The aims of this study are (1) to evaluate the effects of remote physical exercise training and the combined effects of remote physical exercise training and bright light exposure on sleep quality in healthy older adults with sleep complaints, and (2) to study the specific contribution of galvanic vestibular stimulation on sleep quality in the same population. By reinforcing circadian rhythms, the various interventions should improve sleep quality, physical and motor fitness, cognition, and, consequently QoL.
2 Materials and methods
2.1 Study design
The study is a randomized controlled trial with four parallel groups: a Physical Exercise Training group (PET), a PET combined with Bright Light Exposure group (PET + BLE), a Galvanic Vestibular Stimulation group (GVS), and a control group [Health Education (HE)]. All participants will be provided written informed consent before their inclusion. The protocol has been approved by the local ethical committee (Comité de Protection des Personnes, CPP Nord Ouest III, Caen) in compliance with French regulations (trial registration number: IDRCB: 20206A01578-31). The researchers will provide participants with detailed written and oral information about the trial, ensuring voluntary participation and emphasizing that participants may withdraw at any time.
2.2 Participant
Participants will be recruited through advertisements in the local newspapers and media reports. One hundred healthy retired participants, both male and female, aged between 60 and 70 years and independently living in Normandy, will be enrolled. Exclusion criteria will include: not having computing equipment (computer, web connection and webcam), signs of cognitive impairment reflected by a Mini-Mental State Examination (MMSE) score below 26/30 (48), no sleep complaint reflected by a Pittsburgh Sleep Quality Index (PSQI) score > 5 (49), extreme circadian typology reflected by the Morningness-Eveningness Questionnaire (MEQ) (50) score below 31 or above 69, uncontrolled psychiatric, vestibular, neurologic, endocrine or cardiovascular affections, uncorrected hearing and/or visual impairment, psychotropic or bradicardizing medical treatments, alcohol, drug or caffeine abuse, and recent hospitalization (<30 days), all to be assessed by medical evaluations and screenings. Participants ranking moderately or highly active according to the International Physical Activity Questionnaires (IPAQ) (51) will be excluded. The ability to engage in moderate to vigorous physical activity will be assessed by a medical examination and cardiac screening during a maximal incremental test (VO2 peak) on a cycle-ergometer (detailed below), supervised by cardiologists at the sports medicine department of the local hospital of CHU in Caen. Complete inclusion and exclusion criteria are listed in Table 1. Eligible participants will be allocated to one of four groups using simple randomization from a computer-generated numbered sequence with 25 blocks of 4, to be conducted by researchers. Participants will be assigned a number in the order of their registration inclusion in the study.
2.3 Assessments
Inclusion and randomization will occur at the baseline assessment (visit 1) and will involve the completion of pre-inclusion questionnaires. A pre-intervention visit will take place before the start of the intervention (visit 2) and a 12-week follow-up assessment will occur at the end of the 12-week intervention (visit 3) (Figure 1A). A final assessment will be performed after completion of the 14-week intervention, but only for control and GVS groups (visit 4) (Figure 1B). According to the literature, a typical GVS protocol is short and does not exceed 2 weeks (52). Therefore, the GVS protocol will be shorter than PET and BLE interventions to ensure participant feasibility and acceptability. The two weeks of vestibular stimulation will be scheduled after the 12-week follow-up to ensure consistent design (Figure 1B). The control group will be compared to the PET and PET + BLE group, but also to the GVS group.
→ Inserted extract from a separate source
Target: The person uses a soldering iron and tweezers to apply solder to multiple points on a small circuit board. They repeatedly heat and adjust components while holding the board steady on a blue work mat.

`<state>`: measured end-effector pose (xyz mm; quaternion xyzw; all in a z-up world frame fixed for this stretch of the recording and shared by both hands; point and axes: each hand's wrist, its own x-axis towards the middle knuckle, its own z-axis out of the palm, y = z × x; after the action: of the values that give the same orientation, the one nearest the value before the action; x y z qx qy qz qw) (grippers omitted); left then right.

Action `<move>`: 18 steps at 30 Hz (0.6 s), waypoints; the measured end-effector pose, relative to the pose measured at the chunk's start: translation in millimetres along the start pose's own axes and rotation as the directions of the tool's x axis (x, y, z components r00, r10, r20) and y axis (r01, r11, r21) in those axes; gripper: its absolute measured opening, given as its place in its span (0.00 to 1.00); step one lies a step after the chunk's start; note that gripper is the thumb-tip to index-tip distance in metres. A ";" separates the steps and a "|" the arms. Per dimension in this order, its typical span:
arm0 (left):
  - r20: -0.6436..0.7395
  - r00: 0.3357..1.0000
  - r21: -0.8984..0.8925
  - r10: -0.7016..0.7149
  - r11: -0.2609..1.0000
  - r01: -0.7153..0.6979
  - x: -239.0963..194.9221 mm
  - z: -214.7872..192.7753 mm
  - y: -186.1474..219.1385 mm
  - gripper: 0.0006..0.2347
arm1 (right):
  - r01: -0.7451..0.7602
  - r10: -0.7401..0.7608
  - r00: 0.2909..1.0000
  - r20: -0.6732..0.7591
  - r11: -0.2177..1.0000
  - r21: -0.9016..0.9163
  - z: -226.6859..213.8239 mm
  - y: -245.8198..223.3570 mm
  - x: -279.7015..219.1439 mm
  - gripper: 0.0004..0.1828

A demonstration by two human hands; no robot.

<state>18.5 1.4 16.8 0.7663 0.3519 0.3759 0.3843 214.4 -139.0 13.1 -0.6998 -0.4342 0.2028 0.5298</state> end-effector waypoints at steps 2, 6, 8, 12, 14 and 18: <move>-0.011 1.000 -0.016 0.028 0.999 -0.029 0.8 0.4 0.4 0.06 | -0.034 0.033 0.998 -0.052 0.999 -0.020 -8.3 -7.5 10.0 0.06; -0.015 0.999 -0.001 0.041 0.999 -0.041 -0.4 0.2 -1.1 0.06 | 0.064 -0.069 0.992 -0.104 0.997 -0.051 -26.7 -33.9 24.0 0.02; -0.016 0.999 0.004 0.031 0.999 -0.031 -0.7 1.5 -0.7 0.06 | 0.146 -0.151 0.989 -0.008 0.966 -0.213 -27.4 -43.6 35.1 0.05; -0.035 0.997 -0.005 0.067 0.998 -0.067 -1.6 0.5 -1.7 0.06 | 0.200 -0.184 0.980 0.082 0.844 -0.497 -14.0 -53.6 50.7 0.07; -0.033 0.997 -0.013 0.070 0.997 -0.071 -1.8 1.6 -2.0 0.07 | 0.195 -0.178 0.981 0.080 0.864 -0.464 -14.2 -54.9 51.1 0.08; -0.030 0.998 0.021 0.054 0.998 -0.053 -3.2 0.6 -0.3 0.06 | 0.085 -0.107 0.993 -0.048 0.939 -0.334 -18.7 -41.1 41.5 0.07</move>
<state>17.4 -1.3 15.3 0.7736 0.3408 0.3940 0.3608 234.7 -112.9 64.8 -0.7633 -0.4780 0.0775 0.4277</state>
Figure 1. Participant’s flow chart. (A) The first part of participant’s flow chart: PET and PET+BLE interventions; (B) the second part of participant’s flow chart: GVS intervention. PET, Physical Exercise Training; BLE, Bright Light Exposure; HE, Health Education; GVS, Galvanic Vestibular Stimulation.
Sleep, circadian rhythms, physical and motor fitness, cognitive, QoL, and mood measurements will be assessed during visits 2, 3, and 4, by researchers in our laboratory. The VO2 peak test will be performed during visits 2 and 3 only for PET, PET + BLE, and control groups (not for the GVS group, which will not engage in physical exercise) and will allow the exclusion of participants with cardiac disorders. These tests will be conducted by cardiologists at the sports medicine departments of the local hospital of CHU in Caen. The content of all assessments is described in Figure 1.
2.3.1 Sleep assessment
Participants will undergo a polysomnography (PSG) recording at home using a portable device (Embletta® MPR Sleep System, NATUS, Orlando, United States). Ten electrodes will be placed over the scalp according to the international 10–20 system: frontal (F3 | F4), central (C3 | C4 | Cz), occipital (O1 | O2), ground (Cz | Fz), and a bi-mastoid reference (A1 | A2), with impedance kept below 15 kΩ. This montage will also include an electrooculogram (EOG), an electrocardiogram (ECG), and a chin electromyogram (EMG). Respiratory movements, airflow, and oxygen saturation will be recorded with abdominal and thoracic belts, nasal and oral thermistors, and finger pulse oximetry. The Electroencephalogram (EEG) signal will be digitized at a sampling rate of 256 Hz. High-pass and low-pass filters will be applied, respectively, at 0.3 Hz and 35 Hz. PSG recordings will be manually scored in 30-s epochs following the recommended standard criteria of the American Academy of Sleep Medicine (53) using RemLogic software. Sleep analyses will be conducted to calculate standard sleep parameters, including total sleep time (TST, min), sleep onset latency (SOL, min), wake after sleep onset (WASO, min), sleep efficiency (SE, %), percentage of time spent in each sleep stage (S1, S2, Slow-Wave Sleep, and Rapid-Eye Movement sleep, %), and apnea-hypopnea index (AHI). Sleep apnea will be defined by a ≥ 90% drop of nasal pressure for at least 10 s, whereas sleep hypopnea will be characterized by a ≥ 30% drop of nasal pressure for a minimum of 10 s, associated with an arousal or an oxygen desaturation of ≥3% (53).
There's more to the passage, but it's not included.